But what does this have to do with purebrd dog breeding? Bear with me.
The registration records of most kennel clubs around the world have survived more or less intact for decades if not a century or more. They represent a priceless compilation of the origins and evolultion of hundreds of extant dog breeds. For those interested in the genetics of a breed, these records can reveal the size of the original gene pool, how diversity was lost, the size and timing of bottlenecks, crossing in of other breeds, and much more about the history and genetics of a breed. (See The Amazing Secrets Hiding in Your Pedigree Database) But for most breeds, complete pedigrees back to the founding dogs are unavailable. Kennel clubs do not make these records available online or as a downloadable file. Breeders might be able to purchase a 5 generation pedigree of a dog, but if you want deeper generations you have to pony up for the connecting pedigrees in the fifth generation of dogs or run down that information yourself. It doesn't make much sense to record and preserve pedigrees if they are not accessible to the people that need to use them. If we believe in genetics (and we do, don't we?), it seems essential that we have the information we need to use genetics to inform breeding strategy.
For the "analog" records compiled in rregistration books before the advent of digital files, the problem with access usually given as the "enormous" amount of work it would take to create digital files for dozens of years of stud books.
Ok, that's a point.

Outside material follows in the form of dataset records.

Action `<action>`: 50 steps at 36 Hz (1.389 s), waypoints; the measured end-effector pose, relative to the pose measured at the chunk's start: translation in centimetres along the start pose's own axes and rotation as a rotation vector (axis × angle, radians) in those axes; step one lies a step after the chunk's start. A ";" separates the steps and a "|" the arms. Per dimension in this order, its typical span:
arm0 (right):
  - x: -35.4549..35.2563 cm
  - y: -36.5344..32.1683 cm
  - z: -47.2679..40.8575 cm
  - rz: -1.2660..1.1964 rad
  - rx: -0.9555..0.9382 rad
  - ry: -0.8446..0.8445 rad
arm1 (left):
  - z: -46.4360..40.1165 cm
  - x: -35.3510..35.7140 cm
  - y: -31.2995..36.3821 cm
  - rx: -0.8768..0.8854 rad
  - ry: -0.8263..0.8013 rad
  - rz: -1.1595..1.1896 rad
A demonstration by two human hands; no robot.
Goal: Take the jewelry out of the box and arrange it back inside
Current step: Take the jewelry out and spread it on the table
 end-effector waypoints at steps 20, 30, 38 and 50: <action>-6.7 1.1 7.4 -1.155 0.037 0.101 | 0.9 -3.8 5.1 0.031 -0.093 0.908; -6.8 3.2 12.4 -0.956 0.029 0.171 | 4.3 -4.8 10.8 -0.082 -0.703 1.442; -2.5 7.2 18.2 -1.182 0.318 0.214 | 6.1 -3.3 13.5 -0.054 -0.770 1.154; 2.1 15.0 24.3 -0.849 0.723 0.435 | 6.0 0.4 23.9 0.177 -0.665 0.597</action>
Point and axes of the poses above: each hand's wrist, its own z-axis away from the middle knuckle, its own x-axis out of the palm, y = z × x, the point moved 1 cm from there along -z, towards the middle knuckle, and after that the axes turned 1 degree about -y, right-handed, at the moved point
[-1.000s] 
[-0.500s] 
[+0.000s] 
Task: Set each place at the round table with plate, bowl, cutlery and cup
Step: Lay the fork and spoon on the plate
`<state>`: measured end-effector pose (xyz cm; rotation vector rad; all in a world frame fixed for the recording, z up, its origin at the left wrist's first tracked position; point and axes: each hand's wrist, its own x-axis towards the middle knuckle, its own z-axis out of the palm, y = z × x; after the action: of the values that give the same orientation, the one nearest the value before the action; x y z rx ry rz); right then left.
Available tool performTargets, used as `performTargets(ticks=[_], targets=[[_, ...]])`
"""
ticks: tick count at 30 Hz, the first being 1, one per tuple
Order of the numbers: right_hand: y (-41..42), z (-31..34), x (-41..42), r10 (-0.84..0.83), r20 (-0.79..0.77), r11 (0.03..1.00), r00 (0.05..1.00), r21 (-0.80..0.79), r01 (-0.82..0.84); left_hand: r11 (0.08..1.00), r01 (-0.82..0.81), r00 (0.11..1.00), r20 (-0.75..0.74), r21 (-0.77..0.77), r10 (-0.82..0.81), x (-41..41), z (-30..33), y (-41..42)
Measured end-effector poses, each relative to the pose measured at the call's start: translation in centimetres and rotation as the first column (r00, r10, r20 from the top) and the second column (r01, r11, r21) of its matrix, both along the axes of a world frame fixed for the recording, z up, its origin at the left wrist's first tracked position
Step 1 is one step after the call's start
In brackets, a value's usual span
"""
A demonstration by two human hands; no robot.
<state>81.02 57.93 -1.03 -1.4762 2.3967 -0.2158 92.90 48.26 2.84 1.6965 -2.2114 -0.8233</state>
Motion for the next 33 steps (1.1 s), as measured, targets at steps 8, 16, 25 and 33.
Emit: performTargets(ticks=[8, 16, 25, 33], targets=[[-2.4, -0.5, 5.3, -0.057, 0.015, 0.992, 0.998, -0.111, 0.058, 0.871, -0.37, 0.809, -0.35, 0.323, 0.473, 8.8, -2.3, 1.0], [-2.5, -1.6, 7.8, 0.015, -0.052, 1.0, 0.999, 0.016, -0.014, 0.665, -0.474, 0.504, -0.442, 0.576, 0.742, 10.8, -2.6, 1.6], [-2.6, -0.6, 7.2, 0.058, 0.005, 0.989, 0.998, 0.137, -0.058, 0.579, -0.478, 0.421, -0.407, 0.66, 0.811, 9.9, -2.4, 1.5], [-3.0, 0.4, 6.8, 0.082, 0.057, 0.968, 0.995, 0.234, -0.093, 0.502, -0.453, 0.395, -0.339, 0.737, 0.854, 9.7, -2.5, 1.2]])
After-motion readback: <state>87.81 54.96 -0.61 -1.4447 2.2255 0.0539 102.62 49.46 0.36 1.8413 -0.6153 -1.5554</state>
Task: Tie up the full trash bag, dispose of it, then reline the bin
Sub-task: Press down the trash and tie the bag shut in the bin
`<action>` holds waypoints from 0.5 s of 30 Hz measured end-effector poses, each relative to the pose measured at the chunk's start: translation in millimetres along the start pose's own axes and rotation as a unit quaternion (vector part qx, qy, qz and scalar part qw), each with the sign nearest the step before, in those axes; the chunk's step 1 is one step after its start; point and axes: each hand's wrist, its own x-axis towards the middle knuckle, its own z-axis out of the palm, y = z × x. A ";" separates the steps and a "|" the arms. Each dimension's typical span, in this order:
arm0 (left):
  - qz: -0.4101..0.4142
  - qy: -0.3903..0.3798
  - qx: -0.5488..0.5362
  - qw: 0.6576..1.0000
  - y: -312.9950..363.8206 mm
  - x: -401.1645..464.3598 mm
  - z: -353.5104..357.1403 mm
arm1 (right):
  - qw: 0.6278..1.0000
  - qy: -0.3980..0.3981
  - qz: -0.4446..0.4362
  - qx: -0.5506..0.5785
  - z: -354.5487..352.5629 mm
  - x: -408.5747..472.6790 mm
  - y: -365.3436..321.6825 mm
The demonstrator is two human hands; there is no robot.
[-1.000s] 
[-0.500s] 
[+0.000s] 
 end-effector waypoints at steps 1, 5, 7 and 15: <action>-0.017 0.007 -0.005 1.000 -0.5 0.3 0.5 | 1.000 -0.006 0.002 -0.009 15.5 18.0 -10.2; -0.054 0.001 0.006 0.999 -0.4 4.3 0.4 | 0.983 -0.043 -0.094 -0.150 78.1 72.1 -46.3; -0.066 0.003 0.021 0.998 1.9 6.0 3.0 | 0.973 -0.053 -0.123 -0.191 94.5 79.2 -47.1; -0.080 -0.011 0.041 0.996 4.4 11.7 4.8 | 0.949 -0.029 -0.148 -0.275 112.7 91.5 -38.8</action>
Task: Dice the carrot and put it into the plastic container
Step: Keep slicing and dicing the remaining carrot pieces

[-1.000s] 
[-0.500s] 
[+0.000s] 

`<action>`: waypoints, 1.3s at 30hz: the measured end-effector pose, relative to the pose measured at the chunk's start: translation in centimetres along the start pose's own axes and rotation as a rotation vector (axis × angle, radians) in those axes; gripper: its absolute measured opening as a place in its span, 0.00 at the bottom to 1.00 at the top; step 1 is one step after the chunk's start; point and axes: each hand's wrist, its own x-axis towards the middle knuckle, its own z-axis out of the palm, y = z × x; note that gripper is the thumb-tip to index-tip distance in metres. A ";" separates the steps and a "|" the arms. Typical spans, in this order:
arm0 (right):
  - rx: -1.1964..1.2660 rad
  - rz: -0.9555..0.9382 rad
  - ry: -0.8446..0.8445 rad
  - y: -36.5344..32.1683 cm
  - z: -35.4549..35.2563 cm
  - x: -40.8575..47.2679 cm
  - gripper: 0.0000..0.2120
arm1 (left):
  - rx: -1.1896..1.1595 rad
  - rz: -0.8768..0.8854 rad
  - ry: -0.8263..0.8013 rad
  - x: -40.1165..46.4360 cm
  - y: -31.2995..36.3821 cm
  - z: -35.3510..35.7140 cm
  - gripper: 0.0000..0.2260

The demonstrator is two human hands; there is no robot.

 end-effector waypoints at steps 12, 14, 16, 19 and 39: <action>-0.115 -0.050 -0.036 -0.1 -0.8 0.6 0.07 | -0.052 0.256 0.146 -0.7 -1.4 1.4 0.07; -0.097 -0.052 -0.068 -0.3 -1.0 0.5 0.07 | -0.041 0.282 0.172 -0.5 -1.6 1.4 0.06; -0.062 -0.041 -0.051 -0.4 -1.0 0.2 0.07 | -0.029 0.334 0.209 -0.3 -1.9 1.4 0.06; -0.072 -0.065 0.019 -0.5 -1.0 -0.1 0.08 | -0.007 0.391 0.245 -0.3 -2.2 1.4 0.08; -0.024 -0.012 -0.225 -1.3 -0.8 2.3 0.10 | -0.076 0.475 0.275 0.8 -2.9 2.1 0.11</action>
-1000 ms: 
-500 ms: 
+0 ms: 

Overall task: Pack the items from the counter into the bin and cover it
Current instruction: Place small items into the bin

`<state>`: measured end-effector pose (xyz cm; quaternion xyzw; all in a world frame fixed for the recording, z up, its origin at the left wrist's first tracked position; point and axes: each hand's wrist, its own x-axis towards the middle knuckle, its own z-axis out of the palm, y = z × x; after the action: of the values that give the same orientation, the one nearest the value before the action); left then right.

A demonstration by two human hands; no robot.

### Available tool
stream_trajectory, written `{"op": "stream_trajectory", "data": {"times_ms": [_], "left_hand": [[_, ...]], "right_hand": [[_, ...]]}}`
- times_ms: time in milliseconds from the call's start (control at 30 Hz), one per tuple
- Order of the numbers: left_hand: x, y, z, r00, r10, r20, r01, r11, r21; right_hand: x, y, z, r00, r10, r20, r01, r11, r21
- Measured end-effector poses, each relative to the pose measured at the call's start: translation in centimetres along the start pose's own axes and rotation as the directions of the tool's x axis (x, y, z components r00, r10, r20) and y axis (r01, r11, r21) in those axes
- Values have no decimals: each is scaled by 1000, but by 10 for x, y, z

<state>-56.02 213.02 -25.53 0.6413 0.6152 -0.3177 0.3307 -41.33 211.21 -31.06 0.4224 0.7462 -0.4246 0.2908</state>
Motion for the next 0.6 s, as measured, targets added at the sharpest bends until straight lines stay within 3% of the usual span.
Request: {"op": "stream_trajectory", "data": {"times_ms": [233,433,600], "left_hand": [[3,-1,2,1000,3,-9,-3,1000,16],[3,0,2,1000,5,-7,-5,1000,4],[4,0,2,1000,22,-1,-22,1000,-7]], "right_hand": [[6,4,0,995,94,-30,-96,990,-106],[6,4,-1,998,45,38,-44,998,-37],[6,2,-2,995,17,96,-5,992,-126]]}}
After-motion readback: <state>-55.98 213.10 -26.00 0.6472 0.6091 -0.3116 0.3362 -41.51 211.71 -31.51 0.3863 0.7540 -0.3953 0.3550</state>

There are dozens of volumes of information that would need to be digitized, and in each kennel club in countries around the world. But is getting the information into a digital format "too much work"? Surely the kennel clubs aware that there are already dozens and dozens of breeders around the world typing up pedigree records from old hand written scraps of peper, or from show catalogs, or pedigrees posted on breeder websites. Hours and hours are spent just running down the information. Some breeders have been doing this for years - decades, even - to provide a resource for others in the breed, or (unfortunately, occasionally) to keep the records under control that limits access to others. I know of several large hand-kept pedigree databases that disappeared when the breeder passed away and the computer was tossed out by those tasked with clearing out a lifetime of possessions from Nana's old house.
Go back and look at those Terracotta Soldiers. Making those was a massive task, but there they are, created by armies of workers over many years. Making all those statues was indeed an enormous amount of work. Digitizing 100 years of pedigree records is a sniffle by comparison. And if all those breeders that are already typing could be organized so what they produced was joined with the records kept by the kennel clubs, we would finally have the invaluable records needed by breeders to reveal the mysteries hiding in the pedigree history of their breed.
There really is no excuse now to not get the pedigree records of every registered dog on the planet into a database. Remember, this was the original mission of the kennel clubs. It is no longer necessary to sit at a computer typing away for weeks. I can upload a scan of a page from a registry into software that will do optical character recognition on hundreds of pages in a matter of a minutes. Then I can ask AI to extract the information I need in whatever form I want - Name, date of birth, sex, sire, dam, color, country - and save it to an excel file. The hardest part of this would be creating scans or photocopies of each page. Enlist the help of the hundreds of breeders out there that are already typing everything out by hand, and we could have the files for the purebred dogs of the world available for breeders, researchers, historians, and anybody else with interest.